14. Godzilla: Monster of Monsters
This popular story centers on a cartridge of Godzilla: Monster of Monsters that begins changing beyond anything programmed into the real game. We’re talking new monsters, familiar creatures dying, and a red demonic entity named Red that chases you through increasingly personal levels. People fell for it thanks to all the detailed screenshots that emerged.
15. LSD: Dream Emulator
Released for the original PlayStation in Japan, LSD: Dream Emulator sends players through unpredictable environments, all of which were inspired by a developer’s dream journal. You’ll face everything from shifting rooms and unsettling faces to a recurring Gray Man figure. Nothing supernatural has been demonstrated, but that hasn’t stopped collectors from looking for it.
16. Hong Kong 97
To be fair to the believers, Hong Kong 97 sure sounds haunted. It’s filled with repetitive music, crude imagery, and a game-over screen that reportedly uses imagery of a real body. Its creator later explained that he made the game as a deliberately terrible release, but that didn’t exactly help. The unidentified man and the game’s presentation kept producing rumors that it’s cursed.
17. The Theater
Have you ever heard of the Theater, an endless cinema lobby with little more than a ticket-taker and empty hallways? Well, that’s good—now you and your loved ones aren’t up for grabs by the Reaper. Long story short, the more you try to enter the theater, the harder the Ticket-Taker becomes distorted. Then the program crashes or displays threatening messages. Don’t worry, it was all a hoax, though playable versions now exist online.
18. Catastrophe Crow
Catastrophe Crow, also known as Crow 64, was presented as a canceled Nintendo 64 game. Rumors then spread that it was also created by a developer who vanished after becoming obsessed with the project. Videos showed unfinished environments, buried messages, and disturbing scenes that just about everyone worked together to decode. It was ultimately an alternate-reality horror project.
19. Kanye Quest 3030
This one does actually have some lore attached to it. What looked like a strange fan-made RPG gained a darker reputation when players discovered hidden content connected to a group called Ascensionism. Secret passwords, recruitment language, and even references to surrendering personal identity led to theories that the game was testing potential members for a real-life cult.
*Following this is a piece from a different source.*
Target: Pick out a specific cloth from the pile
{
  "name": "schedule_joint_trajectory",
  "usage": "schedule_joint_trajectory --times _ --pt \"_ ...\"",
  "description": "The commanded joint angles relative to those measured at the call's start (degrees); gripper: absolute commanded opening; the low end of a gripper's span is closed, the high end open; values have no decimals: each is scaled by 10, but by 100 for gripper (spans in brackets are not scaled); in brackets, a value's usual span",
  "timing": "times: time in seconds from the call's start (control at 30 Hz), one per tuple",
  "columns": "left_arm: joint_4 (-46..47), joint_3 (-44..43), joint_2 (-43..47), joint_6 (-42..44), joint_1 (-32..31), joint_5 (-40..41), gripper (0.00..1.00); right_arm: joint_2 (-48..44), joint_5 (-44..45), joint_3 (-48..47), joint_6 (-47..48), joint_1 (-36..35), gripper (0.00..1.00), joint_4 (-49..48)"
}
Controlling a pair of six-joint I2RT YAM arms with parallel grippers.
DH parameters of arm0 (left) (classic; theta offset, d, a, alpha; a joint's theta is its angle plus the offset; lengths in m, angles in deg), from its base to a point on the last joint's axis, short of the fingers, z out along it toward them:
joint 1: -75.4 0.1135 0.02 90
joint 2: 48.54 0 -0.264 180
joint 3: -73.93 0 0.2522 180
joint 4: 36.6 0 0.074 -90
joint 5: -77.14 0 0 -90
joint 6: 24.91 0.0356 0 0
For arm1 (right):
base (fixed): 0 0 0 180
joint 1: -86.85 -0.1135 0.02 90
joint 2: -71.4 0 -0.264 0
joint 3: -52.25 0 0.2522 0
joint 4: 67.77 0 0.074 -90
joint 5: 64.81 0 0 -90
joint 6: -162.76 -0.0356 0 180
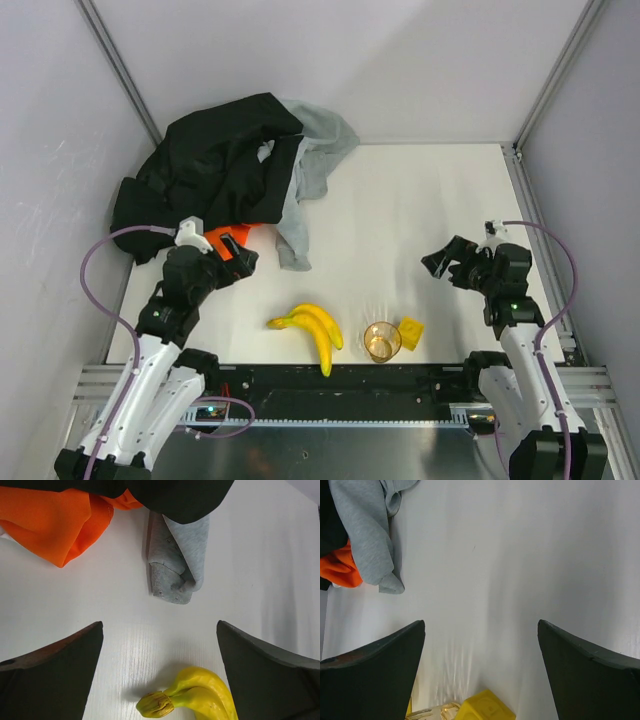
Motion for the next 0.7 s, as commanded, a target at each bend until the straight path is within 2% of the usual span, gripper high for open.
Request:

Investigations revealed that the material was really part of an abandoned ARG, but not everyone buys that.
20. E.T. The Extra-Terrestrial
Atari’s E.T. the Extra-Terrestrial has been blamed for everything from frustrated children to the North American video game market crash of 1983. Millions of unsold cartridges were rumored to have been buried in a New Mexico landfill, and hilariously enough, that claim was confirmed when an excavation found copies in 2014. Alright, the game wasn’t literally cursed, but its failure and decades underground gave it a legacy few ordinary bad releases ever achieved.